Alice’s father looked more tired than before. His eyes followed his wife and daughter as they walked to his bedside. “You were gone a long time.”

Alice’s mother said, “No, we weren’t. I just got something to eat. The cafeteria’s a long way away.” She added, brightly, “Alice saw a friend from school. One of her roommates from freshman year.”

“Ah.” Mr. Rockwell nodded. Alice was glad that he didn’t ask about Elise.

“We aren’t really friends,” Alice said. “Acquaintances.”

They sat with him as they had before, although he spoke even less now, and a few times he asked them to find a nurse, saying he needed more pain medication.

After a half-hour, Mr. Rockwell said he would try to sleep. When Alice and her mother were almost out the door, he said, “How’s your friend?”


His eyes were closed.
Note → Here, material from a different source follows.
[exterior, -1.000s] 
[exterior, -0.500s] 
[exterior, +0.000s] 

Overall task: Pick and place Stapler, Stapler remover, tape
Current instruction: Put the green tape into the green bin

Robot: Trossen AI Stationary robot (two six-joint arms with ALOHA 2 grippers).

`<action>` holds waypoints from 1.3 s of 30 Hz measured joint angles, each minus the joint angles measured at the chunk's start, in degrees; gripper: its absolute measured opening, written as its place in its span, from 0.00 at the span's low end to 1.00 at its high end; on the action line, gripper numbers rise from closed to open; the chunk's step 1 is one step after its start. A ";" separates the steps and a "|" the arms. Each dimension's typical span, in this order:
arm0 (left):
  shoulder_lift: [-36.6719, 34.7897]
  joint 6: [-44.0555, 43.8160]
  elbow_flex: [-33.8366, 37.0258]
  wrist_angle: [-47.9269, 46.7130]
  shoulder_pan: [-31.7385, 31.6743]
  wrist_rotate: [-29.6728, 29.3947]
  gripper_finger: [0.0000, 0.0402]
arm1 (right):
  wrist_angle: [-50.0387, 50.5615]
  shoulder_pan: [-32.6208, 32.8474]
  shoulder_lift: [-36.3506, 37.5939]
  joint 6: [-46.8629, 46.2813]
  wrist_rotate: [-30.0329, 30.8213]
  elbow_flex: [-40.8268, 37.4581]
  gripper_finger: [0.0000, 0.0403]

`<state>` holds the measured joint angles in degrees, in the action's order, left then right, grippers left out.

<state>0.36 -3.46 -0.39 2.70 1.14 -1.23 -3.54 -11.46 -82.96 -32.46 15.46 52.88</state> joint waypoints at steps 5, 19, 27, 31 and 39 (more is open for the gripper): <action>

Slowly, he said, “The acquaintance.”

“Oh.” Alice exhaled slowly. “She’s fine, I think.”

“Why was she here?” When Alice didn’t answer he opened his eyes.
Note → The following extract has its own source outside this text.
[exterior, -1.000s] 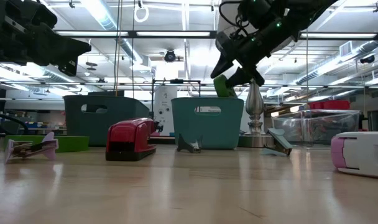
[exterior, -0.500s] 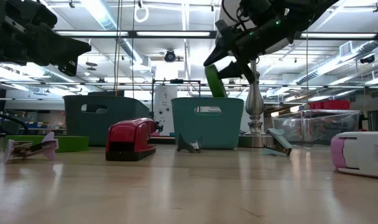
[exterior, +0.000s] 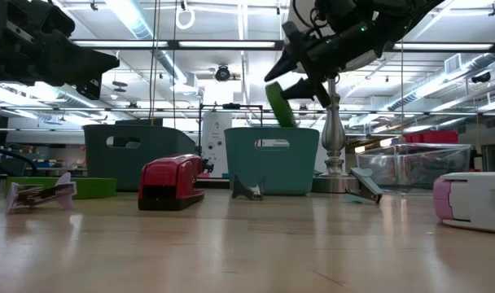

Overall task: Pick and place Stapler, Stapler remover, tape
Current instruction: Put the green tape into the green bin

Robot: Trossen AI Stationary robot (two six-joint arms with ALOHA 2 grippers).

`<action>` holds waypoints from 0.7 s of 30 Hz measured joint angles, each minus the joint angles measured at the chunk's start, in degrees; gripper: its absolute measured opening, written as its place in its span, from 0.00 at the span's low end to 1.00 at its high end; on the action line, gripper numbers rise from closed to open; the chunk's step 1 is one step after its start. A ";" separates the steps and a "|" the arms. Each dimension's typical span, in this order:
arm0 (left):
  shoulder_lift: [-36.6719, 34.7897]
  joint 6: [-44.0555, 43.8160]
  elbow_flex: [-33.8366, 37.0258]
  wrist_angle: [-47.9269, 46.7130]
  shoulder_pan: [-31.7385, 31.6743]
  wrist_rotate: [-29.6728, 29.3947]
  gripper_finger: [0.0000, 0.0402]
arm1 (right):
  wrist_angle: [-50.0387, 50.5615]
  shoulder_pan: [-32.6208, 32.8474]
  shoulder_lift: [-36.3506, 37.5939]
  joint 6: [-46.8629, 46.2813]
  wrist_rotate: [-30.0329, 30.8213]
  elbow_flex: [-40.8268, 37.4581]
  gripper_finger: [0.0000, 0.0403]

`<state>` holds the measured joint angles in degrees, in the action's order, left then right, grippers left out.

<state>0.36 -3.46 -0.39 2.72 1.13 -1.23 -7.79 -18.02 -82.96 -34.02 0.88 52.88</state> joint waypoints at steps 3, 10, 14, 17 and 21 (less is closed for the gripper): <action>0.00 0.00 0.00 -0.01 0.01 0.00 0.01 | -0.53 0.00 0.00 0.41 -0.56 0.00 0.58; -0.01 0.00 -0.01 -0.02 0.02 0.00 0.01 | 0.81 0.00 -0.08 3.05 -2.03 1.37 0.58; 0.00 -0.02 -0.01 -0.02 0.02 0.00 0.01 | 5.02 0.01 -0.09 7.84 -0.61 6.78 0.58; -0.02 0.00 -0.01 -0.02 0.00 0.00 0.01 | 11.67 0.00 -0.26 12.37 2.60 10.79 0.58; 0.00 -0.01 0.00 -0.02 0.01 0.00 0.01 | 17.89 -0.03 -0.79 17.00 6.10 14.22 0.58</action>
“I’m not sure, Dad.” Her father pressed his lips together in a frown. Alice didn’t know whether he was biting back pain or thinking of Elise, until she saw in his eyes what he was wondering. She knew, though, that he wouldn’t ask.

“We’ll see you later tonight,” Alice’s mother said.

“That’s fine,” her father said, “but you know who I’d really like to see? Mi mi mi mi miiiiii.” His imitation of the Singer was especially pained, and the effect was both endearing and unsettling.

Alice walked with her mother to her hotel. “I think he looks good,” Alice said, trying to forget the way he’d frowned.

Her mother put on her sunglasses. The sun was low now, blinding if you were in the right place. “I think he looks awful.” She said it bravely, almost brightly. “I’ll go back there tonight; you don’t have to come.”

“No, I’ll go. I want to go.”

Mrs. Rockwell nodded. Alice left her mother off at the hotel and walked back to her dorm. Her room was dark after the brassy early-evening light. She waited for her eyes to adjust, and while the room was dull and blank, the image of Elise’s face came to her, the way she had struggled to compose it as she brushed past Alice. Then, as the shapes of the room — her closet door, half-open, her bed draped with old silk scarves she’d brought from home — emerged from the dimness, she remembered the way her father’s frown had not been disapproving, but sad. She had wanted to reassure him, to tell him that it meant nothing that they were both growing older, but at the last minute, she had thought of Elise alone in the center of the hospital, and she hadn’t been sure that it was true.